About this exercise:
Please restate the material below word for word, from the first line through the one that contains "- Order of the", inclusive.
========================
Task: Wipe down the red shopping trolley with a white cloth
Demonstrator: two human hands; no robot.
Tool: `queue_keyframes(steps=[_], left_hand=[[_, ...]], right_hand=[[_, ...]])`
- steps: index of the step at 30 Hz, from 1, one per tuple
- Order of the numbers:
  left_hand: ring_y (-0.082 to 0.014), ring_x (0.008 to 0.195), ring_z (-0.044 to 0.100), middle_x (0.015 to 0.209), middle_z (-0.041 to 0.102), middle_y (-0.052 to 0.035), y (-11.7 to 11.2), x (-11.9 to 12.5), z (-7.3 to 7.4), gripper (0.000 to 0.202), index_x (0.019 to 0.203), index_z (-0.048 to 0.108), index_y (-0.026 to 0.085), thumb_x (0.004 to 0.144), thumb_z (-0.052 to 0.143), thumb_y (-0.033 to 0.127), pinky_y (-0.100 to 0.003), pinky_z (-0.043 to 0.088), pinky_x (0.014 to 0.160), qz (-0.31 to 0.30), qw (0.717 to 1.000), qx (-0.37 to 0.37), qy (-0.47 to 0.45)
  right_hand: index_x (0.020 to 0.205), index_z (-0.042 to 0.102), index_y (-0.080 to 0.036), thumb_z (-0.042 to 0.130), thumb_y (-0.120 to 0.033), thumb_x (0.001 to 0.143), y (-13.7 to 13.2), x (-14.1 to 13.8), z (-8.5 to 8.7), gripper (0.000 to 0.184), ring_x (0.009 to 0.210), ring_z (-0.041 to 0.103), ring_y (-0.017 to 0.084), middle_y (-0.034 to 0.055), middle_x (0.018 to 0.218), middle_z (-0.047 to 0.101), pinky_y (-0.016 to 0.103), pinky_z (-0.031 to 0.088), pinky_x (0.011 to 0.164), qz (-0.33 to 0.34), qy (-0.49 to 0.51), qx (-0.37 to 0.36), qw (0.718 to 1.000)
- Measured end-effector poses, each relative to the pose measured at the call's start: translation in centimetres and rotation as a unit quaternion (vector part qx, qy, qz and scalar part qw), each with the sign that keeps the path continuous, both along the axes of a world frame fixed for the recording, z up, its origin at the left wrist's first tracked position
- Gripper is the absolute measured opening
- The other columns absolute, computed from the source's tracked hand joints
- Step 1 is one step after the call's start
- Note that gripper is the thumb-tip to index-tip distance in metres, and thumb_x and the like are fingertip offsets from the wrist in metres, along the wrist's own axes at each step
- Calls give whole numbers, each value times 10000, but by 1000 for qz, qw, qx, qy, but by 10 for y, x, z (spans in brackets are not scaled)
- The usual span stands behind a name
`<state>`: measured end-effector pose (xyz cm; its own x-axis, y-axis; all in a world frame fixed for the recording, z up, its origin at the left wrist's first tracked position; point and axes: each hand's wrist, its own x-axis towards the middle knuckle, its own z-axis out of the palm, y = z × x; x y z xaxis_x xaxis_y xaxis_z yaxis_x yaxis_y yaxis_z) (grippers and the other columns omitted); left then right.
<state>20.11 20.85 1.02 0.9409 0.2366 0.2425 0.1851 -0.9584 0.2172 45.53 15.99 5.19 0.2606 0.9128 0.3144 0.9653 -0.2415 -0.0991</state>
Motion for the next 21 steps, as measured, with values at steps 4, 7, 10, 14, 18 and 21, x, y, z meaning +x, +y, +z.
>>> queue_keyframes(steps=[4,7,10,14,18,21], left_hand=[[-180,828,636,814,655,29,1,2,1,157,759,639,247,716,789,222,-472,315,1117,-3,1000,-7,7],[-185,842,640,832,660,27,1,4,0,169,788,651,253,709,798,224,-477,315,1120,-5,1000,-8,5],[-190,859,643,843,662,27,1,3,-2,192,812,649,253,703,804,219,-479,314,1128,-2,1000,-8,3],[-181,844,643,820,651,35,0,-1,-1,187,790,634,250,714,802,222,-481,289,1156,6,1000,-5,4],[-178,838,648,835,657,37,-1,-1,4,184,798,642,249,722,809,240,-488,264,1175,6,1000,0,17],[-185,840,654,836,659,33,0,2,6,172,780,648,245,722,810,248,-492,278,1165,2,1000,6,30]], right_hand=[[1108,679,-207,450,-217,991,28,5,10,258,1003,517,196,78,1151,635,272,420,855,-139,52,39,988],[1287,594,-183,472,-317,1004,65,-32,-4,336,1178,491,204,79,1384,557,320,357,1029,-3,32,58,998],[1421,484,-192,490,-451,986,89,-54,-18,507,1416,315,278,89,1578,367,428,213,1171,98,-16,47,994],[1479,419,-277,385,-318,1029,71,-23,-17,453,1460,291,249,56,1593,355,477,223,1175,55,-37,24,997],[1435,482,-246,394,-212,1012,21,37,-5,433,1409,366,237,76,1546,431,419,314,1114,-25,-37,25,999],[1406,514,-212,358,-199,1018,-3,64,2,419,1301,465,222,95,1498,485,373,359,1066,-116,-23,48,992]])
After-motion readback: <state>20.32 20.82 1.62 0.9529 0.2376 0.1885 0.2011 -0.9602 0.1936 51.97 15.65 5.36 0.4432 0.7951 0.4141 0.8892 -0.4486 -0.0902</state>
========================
Exercise output:
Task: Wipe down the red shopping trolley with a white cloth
Demonstrator: two human hands; no robot.
Tool: `queue_keyframes(steps=[_], left_hand=[[_, ...]], right_hand=[[_, ...]])`
- steps: index of the step at 30 Hz, from 1, one per tuple
- Order of the numbers:

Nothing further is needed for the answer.